Он явно не произвел благоприятного впечатления на Гертруду. Казалось, она тоже волновалась по поводу его здравого ума, и на сей раз это не показалось ему забавным. Это выглядело так, как если бы все люди, которых он встретил, говорили ему, что их зовут Юлий Наполеон. А когда вы отвечали, что вас зовут Джон Смит, они считали это подозрительным и чуть ли не в лицо задавали вопрос, уж не сошли ли вы с ума.
Думаю, мне предстоит пройти через это со всеми друзьями, подумал Ринальдо. Возможно, будет проще начать самому подергиваться, чтобы походить на людей, которые считают это нормальным. Это избавило бы его от объяснений.
— Я хочу, чтобы ты увидел Герлу, — гордо сказал Билл.
Ринальдо прошел следом за ним и Гертрудой в комнату, где играл ребенок. Девочка была высокой для своего возраста, но худенькой и выглядевшей устало. Когда в комнату вошел Ринальдо, она убрала руки с фортепиано и обернулась посмотреть на него.
— Продолжай играть, дорогая, — сказала Гертруда.
— Но, мамочка, я устала. Я репетирую уже целый час.
— Мэри Эллен репетирует в течение трех часов ежедневно. А иногда четырех, — твердо сказал ей Гертруда.
— Но я устала. У меня болят пальцы, — захныкала девочка.
— Ну, можешь прерваться на минутку, если хочешь, но не отходи от фортепиано. Ты еще мало поработала сегодня.
— Но, мамочка…
— И не смей спорить со мной!
А затем внезапно девочка заплакала, а Гертруда закричала на нее, злобно, с искаженным яростью лицом. Ринальдо почувствовал неловкость, которую ощущает человек, оказавшийся свидетелем неприятной ссоры в семье своего друга.
— Герла, твоя мама права, — мрачно сказал Билл. — Если ты хочешь выиграть приз, то следует больше заниматься.
Ринальдо вышел из комнаты. Он уже сожалел, что принял приглашение поужинать. Сожалел и был озадачен. Гениальная Герла наигрывала все ту же простенькую мелодию:
И звуки, доносившиеся из другой комнаты от ее сестры, были теми же самыми.
Билл присоединился к нему в коридоре. Гертруда продолжала кричать, девочка горько плакала, но даже сквозь плач стали прорываться звуки фортепиано. Но уже через мгновение все успокоилось и стало, как прежде.
— Ох, уж эти дети! — воскликнул Билл. — Они не понимают всей важности тренировки.
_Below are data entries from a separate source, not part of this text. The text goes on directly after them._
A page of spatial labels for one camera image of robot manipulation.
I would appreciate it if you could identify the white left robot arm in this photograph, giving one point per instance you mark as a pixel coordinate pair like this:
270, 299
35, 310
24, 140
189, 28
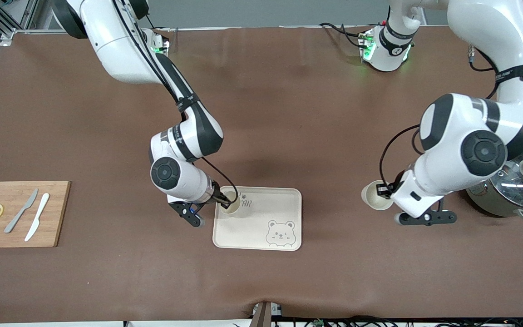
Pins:
484, 150

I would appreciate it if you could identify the bamboo cutting board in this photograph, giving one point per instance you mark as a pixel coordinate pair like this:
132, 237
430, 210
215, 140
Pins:
57, 213

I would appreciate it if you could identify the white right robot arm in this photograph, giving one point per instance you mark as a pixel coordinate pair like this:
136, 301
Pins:
116, 50

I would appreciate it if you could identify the white plastic cup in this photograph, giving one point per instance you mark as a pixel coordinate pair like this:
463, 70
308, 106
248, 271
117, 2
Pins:
230, 210
370, 197

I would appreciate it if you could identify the grey plastic knife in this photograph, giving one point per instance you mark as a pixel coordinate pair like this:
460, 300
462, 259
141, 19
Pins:
21, 211

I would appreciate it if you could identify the cream tray with bear print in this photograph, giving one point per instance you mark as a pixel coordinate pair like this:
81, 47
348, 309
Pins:
252, 227

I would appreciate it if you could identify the white plastic knife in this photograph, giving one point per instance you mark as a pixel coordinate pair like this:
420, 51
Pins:
38, 215

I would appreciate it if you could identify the camera mount clamp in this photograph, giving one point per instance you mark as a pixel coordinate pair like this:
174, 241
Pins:
263, 315

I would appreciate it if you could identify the grey-green electric cooking pot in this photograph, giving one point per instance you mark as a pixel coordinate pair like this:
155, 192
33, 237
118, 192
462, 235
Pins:
497, 206

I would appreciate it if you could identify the aluminium frame profile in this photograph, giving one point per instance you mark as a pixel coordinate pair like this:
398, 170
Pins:
2, 22

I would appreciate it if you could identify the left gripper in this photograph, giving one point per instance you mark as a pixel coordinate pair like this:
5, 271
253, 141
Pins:
394, 188

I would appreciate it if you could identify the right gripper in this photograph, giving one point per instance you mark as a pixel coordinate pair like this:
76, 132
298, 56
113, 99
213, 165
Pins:
219, 196

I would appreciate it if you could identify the brown table mat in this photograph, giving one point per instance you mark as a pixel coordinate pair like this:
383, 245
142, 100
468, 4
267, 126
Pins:
288, 113

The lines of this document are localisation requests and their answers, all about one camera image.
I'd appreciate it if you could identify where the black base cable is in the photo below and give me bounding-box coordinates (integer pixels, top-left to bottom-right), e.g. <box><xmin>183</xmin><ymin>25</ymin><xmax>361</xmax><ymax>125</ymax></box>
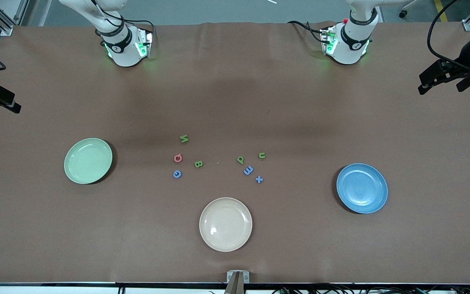
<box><xmin>287</xmin><ymin>20</ymin><xmax>326</xmax><ymax>43</ymax></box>
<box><xmin>119</xmin><ymin>18</ymin><xmax>156</xmax><ymax>31</ymax></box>

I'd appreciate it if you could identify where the blue plate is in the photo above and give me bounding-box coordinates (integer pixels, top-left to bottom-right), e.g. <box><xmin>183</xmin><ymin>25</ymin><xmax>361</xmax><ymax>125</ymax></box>
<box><xmin>336</xmin><ymin>163</ymin><xmax>389</xmax><ymax>214</ymax></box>

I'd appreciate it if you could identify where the beige plate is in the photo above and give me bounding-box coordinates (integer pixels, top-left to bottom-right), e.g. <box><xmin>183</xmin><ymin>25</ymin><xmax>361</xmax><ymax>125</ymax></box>
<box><xmin>199</xmin><ymin>197</ymin><xmax>253</xmax><ymax>252</ymax></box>

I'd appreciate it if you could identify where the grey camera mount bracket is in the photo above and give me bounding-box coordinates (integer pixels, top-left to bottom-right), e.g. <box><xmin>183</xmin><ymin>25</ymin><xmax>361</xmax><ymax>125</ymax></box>
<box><xmin>224</xmin><ymin>270</ymin><xmax>250</xmax><ymax>294</ymax></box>

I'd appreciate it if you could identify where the black chair caster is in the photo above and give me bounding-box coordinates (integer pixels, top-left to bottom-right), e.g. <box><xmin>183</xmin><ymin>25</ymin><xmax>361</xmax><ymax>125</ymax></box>
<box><xmin>398</xmin><ymin>0</ymin><xmax>419</xmax><ymax>19</ymax></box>

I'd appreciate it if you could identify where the light green plate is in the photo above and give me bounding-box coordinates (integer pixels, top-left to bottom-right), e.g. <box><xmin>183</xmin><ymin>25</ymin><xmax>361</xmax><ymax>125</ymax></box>
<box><xmin>64</xmin><ymin>138</ymin><xmax>113</xmax><ymax>185</ymax></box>

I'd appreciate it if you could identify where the grey base connector bracket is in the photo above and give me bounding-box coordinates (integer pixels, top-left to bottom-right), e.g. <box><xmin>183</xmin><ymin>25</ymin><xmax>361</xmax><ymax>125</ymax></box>
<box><xmin>320</xmin><ymin>25</ymin><xmax>338</xmax><ymax>56</ymax></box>
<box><xmin>135</xmin><ymin>25</ymin><xmax>155</xmax><ymax>58</ymax></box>

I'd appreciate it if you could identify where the brown table cover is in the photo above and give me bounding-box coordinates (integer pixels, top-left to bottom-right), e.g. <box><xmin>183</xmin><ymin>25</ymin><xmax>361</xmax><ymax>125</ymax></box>
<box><xmin>0</xmin><ymin>21</ymin><xmax>470</xmax><ymax>284</ymax></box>

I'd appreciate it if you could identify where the white table edge rail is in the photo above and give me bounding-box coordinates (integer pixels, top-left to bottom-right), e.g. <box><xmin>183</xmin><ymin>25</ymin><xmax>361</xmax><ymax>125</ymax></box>
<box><xmin>0</xmin><ymin>282</ymin><xmax>470</xmax><ymax>294</ymax></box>

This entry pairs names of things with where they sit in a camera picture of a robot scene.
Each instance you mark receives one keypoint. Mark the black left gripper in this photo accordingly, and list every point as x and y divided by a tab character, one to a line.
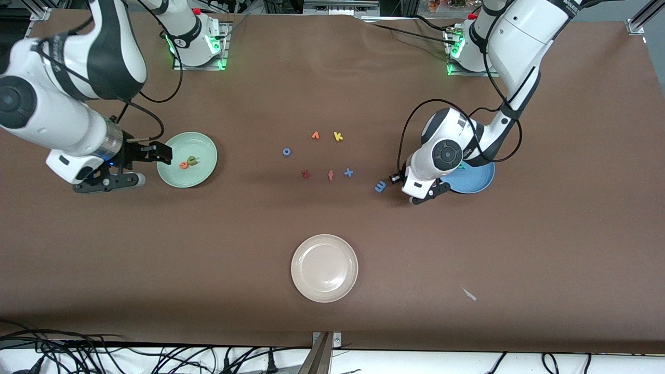
396	178

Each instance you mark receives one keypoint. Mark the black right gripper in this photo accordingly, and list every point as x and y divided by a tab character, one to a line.
131	152

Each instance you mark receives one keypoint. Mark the blue foam letter m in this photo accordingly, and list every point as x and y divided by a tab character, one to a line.
380	186

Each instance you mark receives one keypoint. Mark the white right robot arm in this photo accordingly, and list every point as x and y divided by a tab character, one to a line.
52	119

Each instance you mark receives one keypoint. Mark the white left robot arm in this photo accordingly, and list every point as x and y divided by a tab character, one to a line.
519	41

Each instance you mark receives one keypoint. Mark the light green plate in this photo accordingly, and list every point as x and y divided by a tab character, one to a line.
202	171

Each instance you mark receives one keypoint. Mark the blue plate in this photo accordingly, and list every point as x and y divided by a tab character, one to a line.
478	179

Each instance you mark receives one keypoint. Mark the brown table mat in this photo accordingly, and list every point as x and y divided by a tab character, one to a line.
156	259

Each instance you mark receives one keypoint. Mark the beige plate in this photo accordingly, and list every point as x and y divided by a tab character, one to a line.
324	268

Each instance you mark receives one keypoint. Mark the white paper scrap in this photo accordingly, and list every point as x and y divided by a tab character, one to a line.
469	294

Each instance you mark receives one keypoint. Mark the grey power strip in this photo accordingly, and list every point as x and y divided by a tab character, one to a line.
337	8

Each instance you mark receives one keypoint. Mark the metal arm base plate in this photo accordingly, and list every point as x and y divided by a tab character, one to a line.
478	74
225	52

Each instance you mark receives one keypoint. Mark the aluminium frame rail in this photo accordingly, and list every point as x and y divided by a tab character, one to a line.
636	23
39	14

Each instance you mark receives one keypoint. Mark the aluminium frame post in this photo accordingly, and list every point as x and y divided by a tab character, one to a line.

— Я тоже, — сказал Ринальдо. — Зачем приковывать их к этому инструменты пытки в течение трех часов ежедневно? И почему все они разучивают только одну мелодию, и ничего другого?
— Я думал, ты знаешь, — удивленно сказал Билл. — Ты же говорил, что слушал радио и смотрел телевизор.
— Не очень много. У меня есть парочка любимых станций. И любимые программы. Ток-шоу с участием зрителей, объявления дешевых распродаж и кое-что из эстрады.
— Но…
— Кроме того, я старался пропускать любую рекламу.
— Это глупо. — Билл неодобрительно задергался при этом дополнительном признаке безумия Ринальдо. — Тогда ты многое упустил.
— Ну, да, а еще мне не подносили горящие спички к пальцам рук и ног.
Билл проигнорировал это безумное сравнение.
— Вот поэтому ты и не услышал о Соревновании!
— Извини, совершенно ничего.
— А должен был. Ну, ничего, об этом легко рассказать. Видишь ли, существует примерно дюжина больших Соревнований с подсоревнованиями в каждом, и все они являются частью одного Величайшего Соревнования. Это началось… м-м, дай вспомнить… примерно полтора года назад. Мне кажется, первое Соревнование спонсировало по телевидению «Мыло Сатурна».
— «Венера Венити», — сказала Гертруда, которая вошла в комнату и услышала их разговор.
— Ты ошибаешься, дорогая. Я точно помню…
— Ты дурак, — с презрением сказала она. Причем вовсе не шутливо, отметил про себя Ринальдо. — И не пытайся со мной спорить. Это была «Венера Венити».
— Да неважно, кто был первым, — сказал Ринальдо, не желая будить спящего зверя. — Вовсе не важно.